No hay ningún AI Act intersectorial dedicado actualmente en vigor. Malasia se apoya en el National AI Roadmap, AIGE, la coordinación de NAIO, las orientaciones para el sector público y las leyes vigentes que se aplican a usos específicos de la IA.
¿Es AIGE jurídicamente vinculante?
No. AIGE es una orientación nacional voluntaria. Sin embargo, sigue siendo relevante porque establece la referencia nacional de IA responsable y puede influir en la contratación pública, las expectativas de gobernanza y los controles internos.
¿Quién es la principal autoridad de IA en Malasia?
NAIO es la principal oficina nacional de coordinación para la política de IA y la dirección de gobernanza. No sustituye a los reguladores especializados ni a los organismos sectoriales o profesionales.
¿Qué ley vigente es más relevante para el uso comercial de la IA?

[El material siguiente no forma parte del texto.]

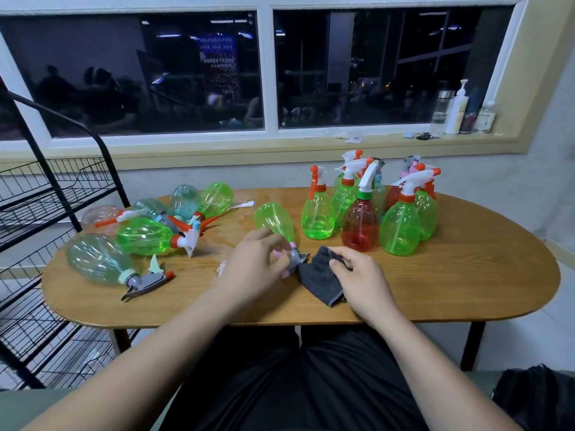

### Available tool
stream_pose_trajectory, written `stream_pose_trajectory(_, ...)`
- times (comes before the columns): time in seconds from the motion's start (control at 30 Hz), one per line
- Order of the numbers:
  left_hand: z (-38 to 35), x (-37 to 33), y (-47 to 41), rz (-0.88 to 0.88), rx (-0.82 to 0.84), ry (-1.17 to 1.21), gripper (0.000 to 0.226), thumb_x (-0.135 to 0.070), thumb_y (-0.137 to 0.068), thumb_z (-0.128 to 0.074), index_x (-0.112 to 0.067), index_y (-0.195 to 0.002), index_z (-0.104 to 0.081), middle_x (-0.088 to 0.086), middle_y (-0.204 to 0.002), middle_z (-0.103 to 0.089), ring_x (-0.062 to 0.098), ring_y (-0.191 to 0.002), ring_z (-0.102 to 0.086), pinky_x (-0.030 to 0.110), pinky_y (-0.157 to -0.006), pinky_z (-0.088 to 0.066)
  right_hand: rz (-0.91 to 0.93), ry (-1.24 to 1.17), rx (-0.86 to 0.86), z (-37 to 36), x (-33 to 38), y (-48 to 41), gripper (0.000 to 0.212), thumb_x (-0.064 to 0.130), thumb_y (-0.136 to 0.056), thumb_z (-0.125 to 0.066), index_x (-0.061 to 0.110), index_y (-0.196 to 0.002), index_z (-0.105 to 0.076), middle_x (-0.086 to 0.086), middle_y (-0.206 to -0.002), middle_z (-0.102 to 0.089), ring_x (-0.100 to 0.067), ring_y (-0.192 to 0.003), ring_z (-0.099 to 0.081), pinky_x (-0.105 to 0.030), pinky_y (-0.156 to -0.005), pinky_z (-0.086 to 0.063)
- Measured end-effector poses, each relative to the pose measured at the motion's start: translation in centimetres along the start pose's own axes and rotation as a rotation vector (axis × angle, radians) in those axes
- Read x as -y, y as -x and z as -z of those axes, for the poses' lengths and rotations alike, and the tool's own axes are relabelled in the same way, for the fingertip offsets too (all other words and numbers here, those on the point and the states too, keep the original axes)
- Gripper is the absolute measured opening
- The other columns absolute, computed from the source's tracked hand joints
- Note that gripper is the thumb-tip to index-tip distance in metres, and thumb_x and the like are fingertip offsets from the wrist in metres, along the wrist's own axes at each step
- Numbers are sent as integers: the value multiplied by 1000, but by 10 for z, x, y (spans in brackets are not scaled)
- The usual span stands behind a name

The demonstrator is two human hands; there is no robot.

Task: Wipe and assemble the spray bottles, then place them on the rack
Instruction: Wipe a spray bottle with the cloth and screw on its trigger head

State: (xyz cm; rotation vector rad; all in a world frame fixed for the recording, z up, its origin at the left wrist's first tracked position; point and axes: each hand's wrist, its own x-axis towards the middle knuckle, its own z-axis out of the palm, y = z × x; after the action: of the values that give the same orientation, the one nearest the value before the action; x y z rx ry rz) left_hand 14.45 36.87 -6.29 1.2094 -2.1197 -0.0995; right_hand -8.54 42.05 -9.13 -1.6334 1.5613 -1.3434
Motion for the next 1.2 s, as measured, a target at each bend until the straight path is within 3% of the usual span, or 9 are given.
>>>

La ley de protección de datos personales es la fuente actual más clara de obligaciones vinculantes relacionadas con la IA cuando se tratan datos personales en transacciones comerciales, especialmente tras las modificaciones de 2024 y las orientaciones ADMP.
¿Aborda ya Malasia la toma de decisiones automatizada?
Sí, a través de orientaciones en el marco de protección de datos personales. La directriz ADMP explica cómo debe gobernarse la toma de decisiones automatizada y la elaboración de perfiles, aunque todavía no existe una ley de IA autónoma sobre el tema.
¿Qué regula el uso de la IA en el sector público?
El Departamento Digital Nacional ha publicado una guía dedicada de adopción de IA en el sector público que abarca el cumplimiento legal, los principios éticos, los roles, los procedimientos, la gestión de riesgos, los casos de uso y una herramienta de autoevaluación ética.
¿Qué es probable que cambie próximamente?
Los materiales oficiales apuntan a trabajos adicionales sobre el Plan de Acción de Tecnología de IA 2026-2030, el Marco Regulatorio de Adopción de IA y el Código de Ética de IA. El calendario, la forma jurídica y el alcance sectorial de esos instrumentos pueden aún cambiar.